Güncelleme Tarihi:
“Cildimiz yaşlandıkça kolajen, elastin doku ve hyalüronik asit miktarında azalma meydana gelir. Cilt dolgusu uygulamalarında, azalmakta olan hyalüronik asit, küçük iğneler yardımıyla cilt altındaki problemli olan yerlere enjekte edilir. Jel kıvamındaki hyalüronik asit, cildin su tutma kapasitesini artırarak cildin yoğunluk ve dolgunluk kazanmasına yardımcı olur” diyen Op. Dr. Ahmet Sarı, kullanım alanlarıyla ilgili şu bilgileri verdi:
DÜZENLEME ŞANSI VAR
“Dolguların kullanım alanları; yüzdeki asimetrik çökükler, hacim kaybeden veya yapısal volüm azlığı olan dudaklar, yaşla birlikte değişen veya yapısal olarak çökük göz altları, burundan dudak köşelerine doğru inen nazolabial çizgiler veya yanaklar olarak sıralanabilir.
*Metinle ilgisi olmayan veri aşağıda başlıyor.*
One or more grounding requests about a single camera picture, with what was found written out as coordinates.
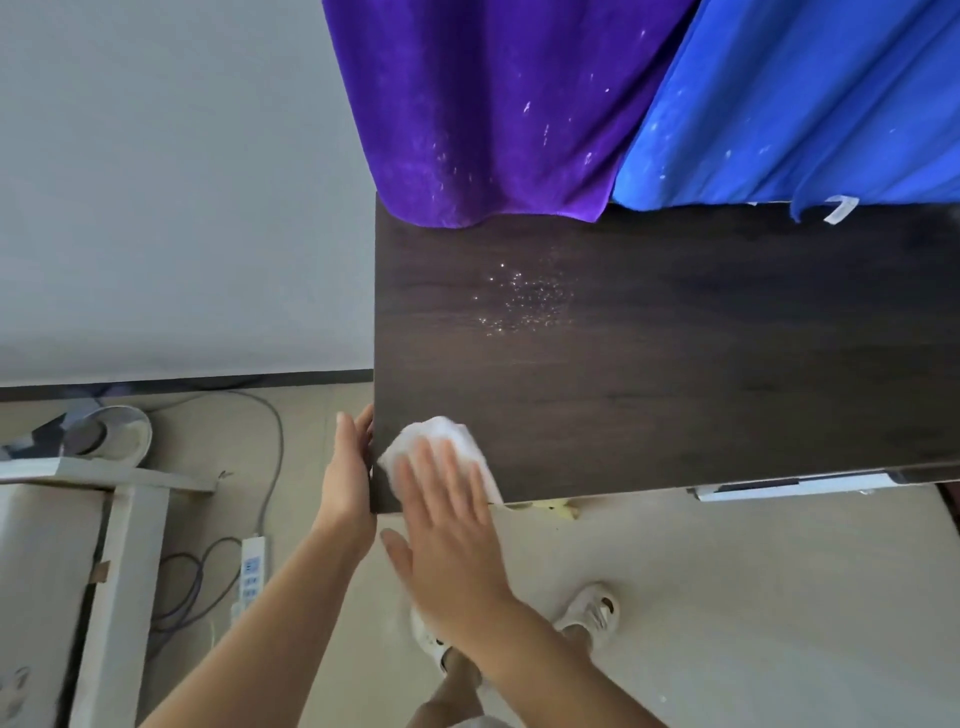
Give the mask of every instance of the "dark baseboard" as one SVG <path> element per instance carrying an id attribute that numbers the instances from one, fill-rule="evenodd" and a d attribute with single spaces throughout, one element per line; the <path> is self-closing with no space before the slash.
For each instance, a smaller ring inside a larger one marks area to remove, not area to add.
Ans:
<path id="1" fill-rule="evenodd" d="M 90 382 L 88 384 L 38 384 L 28 387 L 0 387 L 0 402 L 70 400 L 81 397 L 169 395 L 186 392 L 216 392 L 223 389 L 302 387 L 312 384 L 355 384 L 367 381 L 373 381 L 373 369 L 290 372 L 273 375 L 198 376 L 182 379 L 141 379 L 138 381 Z"/>

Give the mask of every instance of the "person's right arm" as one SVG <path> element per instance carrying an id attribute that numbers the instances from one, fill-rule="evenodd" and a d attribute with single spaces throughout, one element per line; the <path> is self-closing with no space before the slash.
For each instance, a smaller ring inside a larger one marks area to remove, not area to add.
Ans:
<path id="1" fill-rule="evenodd" d="M 436 462 L 421 440 L 413 465 L 399 459 L 410 540 L 382 534 L 426 624 L 480 668 L 529 728 L 665 728 L 513 595 L 479 469 L 467 482 L 452 445 L 442 451 Z"/>

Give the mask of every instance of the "towel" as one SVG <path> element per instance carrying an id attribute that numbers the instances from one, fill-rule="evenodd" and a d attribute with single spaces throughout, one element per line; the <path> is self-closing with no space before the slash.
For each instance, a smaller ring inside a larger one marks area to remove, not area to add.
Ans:
<path id="1" fill-rule="evenodd" d="M 453 448 L 457 453 L 457 464 L 460 466 L 460 472 L 466 474 L 471 463 L 480 465 L 480 474 L 483 475 L 483 488 L 487 493 L 487 501 L 490 503 L 503 504 L 503 496 L 496 487 L 496 481 L 493 479 L 493 473 L 487 467 L 487 458 L 477 447 L 476 441 L 470 434 L 466 425 L 457 425 L 447 417 L 434 417 L 425 423 L 411 423 L 404 427 L 390 446 L 383 451 L 377 463 L 383 468 L 390 480 L 390 489 L 396 495 L 395 474 L 396 459 L 400 455 L 409 455 L 413 449 L 417 438 L 425 437 L 434 454 L 437 455 L 437 447 L 442 440 L 449 440 L 453 443 Z"/>

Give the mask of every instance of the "table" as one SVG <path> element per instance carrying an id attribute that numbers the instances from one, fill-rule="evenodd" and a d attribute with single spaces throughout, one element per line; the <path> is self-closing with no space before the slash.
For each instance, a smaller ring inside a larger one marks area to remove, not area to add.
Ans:
<path id="1" fill-rule="evenodd" d="M 960 460 L 960 215 L 376 212 L 375 447 L 466 424 L 507 501 Z M 396 510 L 383 472 L 374 508 Z"/>

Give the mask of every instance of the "white furniture frame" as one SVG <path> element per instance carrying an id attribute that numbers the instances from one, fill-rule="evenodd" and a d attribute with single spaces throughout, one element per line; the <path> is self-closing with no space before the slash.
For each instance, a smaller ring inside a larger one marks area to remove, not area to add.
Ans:
<path id="1" fill-rule="evenodd" d="M 210 494 L 216 482 L 104 460 L 47 457 L 0 462 L 0 483 L 112 492 L 100 562 L 106 578 L 96 585 L 69 725 L 132 728 L 170 492 Z"/>

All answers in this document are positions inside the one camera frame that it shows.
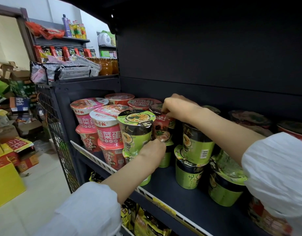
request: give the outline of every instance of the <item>barcode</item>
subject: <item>barcode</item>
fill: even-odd
[[[209,150],[201,150],[200,159],[207,158]]]

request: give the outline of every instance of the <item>door frame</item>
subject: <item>door frame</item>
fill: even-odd
[[[30,61],[36,61],[34,54],[34,43],[31,38],[31,34],[25,26],[25,21],[28,19],[28,13],[25,8],[16,8],[0,5],[0,15],[14,17],[17,20],[18,27],[26,48],[26,52],[29,56]]]

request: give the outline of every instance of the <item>wire mesh panel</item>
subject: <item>wire mesh panel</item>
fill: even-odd
[[[36,92],[38,93],[39,103],[45,109],[47,126],[57,150],[70,192],[73,193],[80,187],[80,184],[77,180],[78,178],[69,152],[68,142],[65,141],[62,126],[55,108],[55,98],[53,98],[54,90],[51,86],[36,84]]]

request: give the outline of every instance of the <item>tiled floor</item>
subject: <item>tiled floor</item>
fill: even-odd
[[[44,153],[24,173],[27,190],[0,207],[0,236],[31,236],[47,223],[70,191],[58,156]]]

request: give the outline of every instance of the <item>white sleeve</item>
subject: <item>white sleeve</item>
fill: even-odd
[[[256,141],[242,167],[246,187],[269,213],[302,224],[302,141],[283,132]]]
[[[35,236],[113,236],[120,227],[117,194],[107,185],[88,182],[55,210]]]

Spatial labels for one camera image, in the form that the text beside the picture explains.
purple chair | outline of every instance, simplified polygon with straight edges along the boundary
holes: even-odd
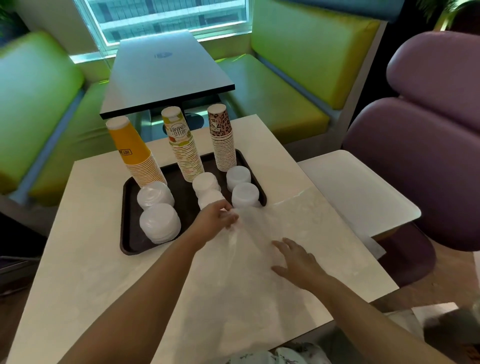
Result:
[[[368,105],[343,148],[415,203],[422,217],[380,244],[399,286],[427,275],[435,250],[480,250],[480,36],[428,32],[387,68],[401,96]]]

blue upholstery trim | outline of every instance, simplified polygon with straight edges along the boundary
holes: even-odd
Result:
[[[321,111],[323,111],[325,114],[327,114],[330,118],[332,118],[334,120],[338,120],[338,117],[340,116],[340,113],[342,112],[342,110],[333,110],[332,107],[330,105],[328,105],[325,101],[322,101],[321,99],[319,99],[314,94],[308,92],[297,81],[295,81],[293,78],[287,76],[285,73],[283,73],[283,71],[281,71],[280,69],[278,69],[277,67],[272,65],[265,58],[263,58],[259,54],[256,54],[256,57],[261,63],[263,63],[265,66],[267,66],[277,76],[279,76],[282,80],[284,80],[286,83],[288,83],[294,89],[296,89],[299,94],[301,94],[303,97],[305,97],[307,100],[309,100],[312,104],[314,104],[316,107],[318,107]]]
[[[67,111],[65,111],[59,123],[55,127],[52,135],[48,138],[42,150],[36,157],[35,162],[33,162],[28,172],[24,175],[22,181],[18,185],[18,189],[9,195],[10,199],[21,205],[25,205],[29,201],[28,191],[30,191],[30,189],[33,187],[38,175],[40,174],[43,166],[48,160],[48,157],[50,157],[53,148],[55,148],[61,135],[63,134],[65,129],[67,129],[67,126],[72,119],[75,111],[77,110],[78,105],[82,101],[84,94],[84,90],[80,89],[78,91],[77,95],[75,96],[71,104],[68,106]]]
[[[405,0],[289,0],[319,8],[395,22]]]

yellow-green cushion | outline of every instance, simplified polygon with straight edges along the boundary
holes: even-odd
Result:
[[[237,116],[257,114],[283,144],[322,134],[329,117],[250,54],[218,62],[235,83],[227,93]]]
[[[107,83],[94,84],[86,92],[67,129],[59,139],[34,186],[28,193],[44,206],[57,205],[76,160],[115,150],[99,116]]]
[[[252,48],[342,109],[380,21],[279,0],[255,0],[253,13]]]
[[[0,51],[0,193],[17,189],[84,77],[47,33]]]

brown serving tray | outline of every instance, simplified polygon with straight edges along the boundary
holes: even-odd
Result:
[[[242,153],[238,149],[235,151],[237,153],[237,165],[245,166],[250,170],[250,173],[252,174],[252,183],[256,185],[260,191],[260,203],[262,206],[265,206],[267,203],[267,196],[265,195],[265,192],[252,173],[252,170],[248,166],[248,163],[243,157]],[[214,154],[205,154],[200,158],[204,165],[205,172],[211,172],[216,176],[218,179],[218,184],[222,189],[223,196],[225,196],[227,201],[231,203],[232,192],[230,192],[227,188],[227,173],[221,172],[217,169]],[[198,199],[195,195],[195,191],[192,188],[192,184],[183,179],[177,163],[162,167],[161,170],[175,199],[174,208],[180,217],[180,234],[182,234],[193,223],[197,217],[197,214],[200,212],[200,208],[198,207]],[[140,228],[139,221],[143,209],[137,203],[138,191],[140,191],[140,187],[137,185],[137,182],[135,182],[133,177],[130,177],[123,185],[120,249],[126,255],[139,254],[145,250],[158,246],[157,244],[153,244]]]

person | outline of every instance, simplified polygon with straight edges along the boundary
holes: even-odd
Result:
[[[180,296],[193,257],[206,242],[238,219],[232,206],[217,201],[204,208],[193,224],[160,258],[85,331],[59,364],[148,364],[158,348]],[[273,245],[286,267],[272,270],[315,295],[336,324],[374,364],[453,364],[434,348],[398,326],[362,300],[342,282],[325,273],[315,257],[289,239]],[[301,355],[288,348],[232,358],[228,363],[329,363],[321,349]]]

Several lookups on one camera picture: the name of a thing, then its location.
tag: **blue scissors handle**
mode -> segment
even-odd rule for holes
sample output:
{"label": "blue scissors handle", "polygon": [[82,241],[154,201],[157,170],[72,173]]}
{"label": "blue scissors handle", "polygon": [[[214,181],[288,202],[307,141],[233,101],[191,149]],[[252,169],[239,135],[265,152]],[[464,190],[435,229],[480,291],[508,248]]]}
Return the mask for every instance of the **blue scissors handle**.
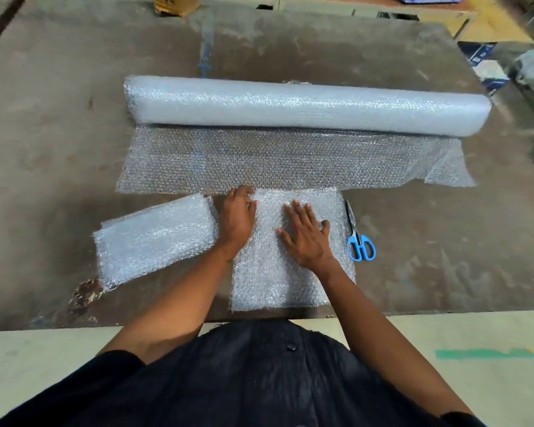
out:
{"label": "blue scissors handle", "polygon": [[376,258],[376,248],[366,235],[352,234],[348,238],[347,247],[348,255],[354,262],[372,261]]}

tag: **cut bubble wrap piece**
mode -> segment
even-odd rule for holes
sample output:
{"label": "cut bubble wrap piece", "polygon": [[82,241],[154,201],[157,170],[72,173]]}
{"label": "cut bubble wrap piece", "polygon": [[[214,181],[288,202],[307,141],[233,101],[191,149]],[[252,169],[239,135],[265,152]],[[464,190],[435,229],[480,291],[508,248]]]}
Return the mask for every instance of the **cut bubble wrap piece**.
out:
{"label": "cut bubble wrap piece", "polygon": [[221,193],[396,187],[412,179],[473,186],[461,141],[318,130],[138,126],[117,191]]}
{"label": "cut bubble wrap piece", "polygon": [[319,222],[330,222],[330,248],[346,274],[355,280],[354,263],[346,250],[350,228],[339,191],[258,189],[253,199],[258,201],[255,229],[234,261],[232,310],[328,304],[320,281],[291,258],[276,233],[277,228],[284,227],[292,234],[283,204],[290,204],[293,199],[302,205],[311,204]]}
{"label": "cut bubble wrap piece", "polygon": [[482,94],[129,76],[137,123],[332,128],[470,136],[489,116]]}
{"label": "cut bubble wrap piece", "polygon": [[102,223],[93,234],[105,290],[209,249],[217,237],[211,199],[186,196]]}

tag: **scissors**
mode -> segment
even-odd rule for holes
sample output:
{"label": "scissors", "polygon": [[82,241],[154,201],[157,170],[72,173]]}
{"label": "scissors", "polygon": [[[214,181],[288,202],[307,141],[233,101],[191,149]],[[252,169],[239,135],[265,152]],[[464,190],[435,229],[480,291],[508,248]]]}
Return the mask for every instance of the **scissors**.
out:
{"label": "scissors", "polygon": [[346,201],[346,209],[348,211],[348,220],[350,227],[352,228],[352,235],[349,236],[346,242],[346,248],[348,249],[348,255],[354,262],[360,262],[361,260],[372,261],[376,258],[376,248],[366,235],[362,235],[358,228],[356,228],[356,219],[354,213],[350,207],[350,202]]}

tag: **black shirt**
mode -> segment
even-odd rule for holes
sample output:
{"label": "black shirt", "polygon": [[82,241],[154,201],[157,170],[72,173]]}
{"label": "black shirt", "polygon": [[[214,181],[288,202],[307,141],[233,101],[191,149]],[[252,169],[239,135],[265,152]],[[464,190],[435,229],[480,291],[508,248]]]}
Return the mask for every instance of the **black shirt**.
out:
{"label": "black shirt", "polygon": [[429,414],[341,343],[288,321],[222,325],[148,366],[103,353],[0,419],[19,425],[483,426]]}

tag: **person's left hand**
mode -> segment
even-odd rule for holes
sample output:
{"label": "person's left hand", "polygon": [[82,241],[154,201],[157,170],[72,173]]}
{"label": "person's left hand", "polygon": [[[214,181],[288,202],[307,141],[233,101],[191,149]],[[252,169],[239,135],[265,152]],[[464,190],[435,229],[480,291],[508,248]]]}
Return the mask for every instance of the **person's left hand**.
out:
{"label": "person's left hand", "polygon": [[225,197],[216,245],[226,251],[229,259],[235,258],[251,236],[257,210],[257,201],[249,197],[253,192],[253,187],[239,186],[231,189]]}

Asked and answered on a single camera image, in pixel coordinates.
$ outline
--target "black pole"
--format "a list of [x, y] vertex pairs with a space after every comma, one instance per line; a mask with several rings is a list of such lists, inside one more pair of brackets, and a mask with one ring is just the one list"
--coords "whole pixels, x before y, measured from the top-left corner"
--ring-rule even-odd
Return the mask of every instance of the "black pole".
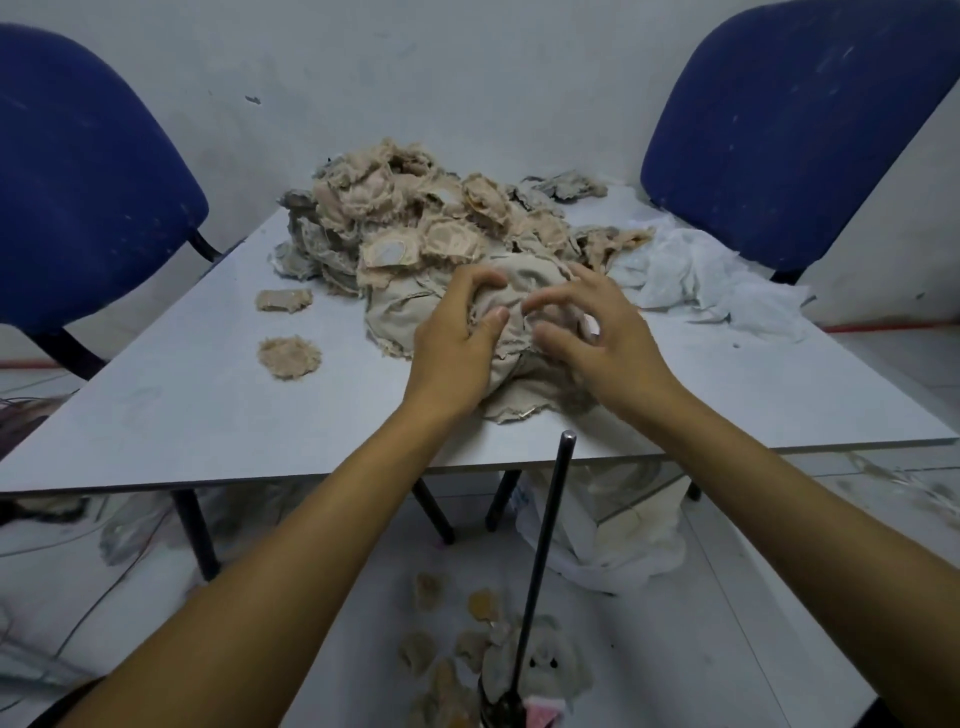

Dolgular, küçük burunları büyütmek ve burun ucunu kaldırmak için kullanılabilir ya da yüzdeki altın oranı yaratmak için kısa çenelere uygulanabilir. Dolgu sayesinde kişilerin burun-çene simetrisini düzenleme şansımız bulunmaktadır.”
3 AY İÇİNDE TEKRAR
İşlem öncesinde dolgu yapılacak bölgeye krem veya enjeksiyon yöntemiyle anestezik madde uygulaması yapıldığını aktaran Op. Dr. Ahmet Sarı, “Belirli bir süre beklendikten sonra antiseptik bir maddeyle cilt temizlenir ve uygulama, enjeksiyon yöntemiyle birkaç farklı yerden gerçekleştirilir. Kişilere, çökük alanının derinliğine göre birden fazla dolgu maddesi kullanılabilir. Derin çökmelerde ilk uygulamadan sonraki 3 ay içinde tekrar dolgu yapıldığında daha başarılı sonuçlar elde edildiği görülmüştür. Uygulama sonrasında ilk üç gün boyunca yoğun fiziksel aktiviteden kaçınılmalı, masaj yapılmamalı, sıcak ve soğuk ortamlardan kaçınılmalı. Uygulamadan sonraki gün cilt bakım ürünleri kullanılmaya devam edilebilir. Dolgu uygulamasından sonra kızarıklık, şişlik, morluk gibi yan etkilerin görülmesi ise oldukça normal” dedi.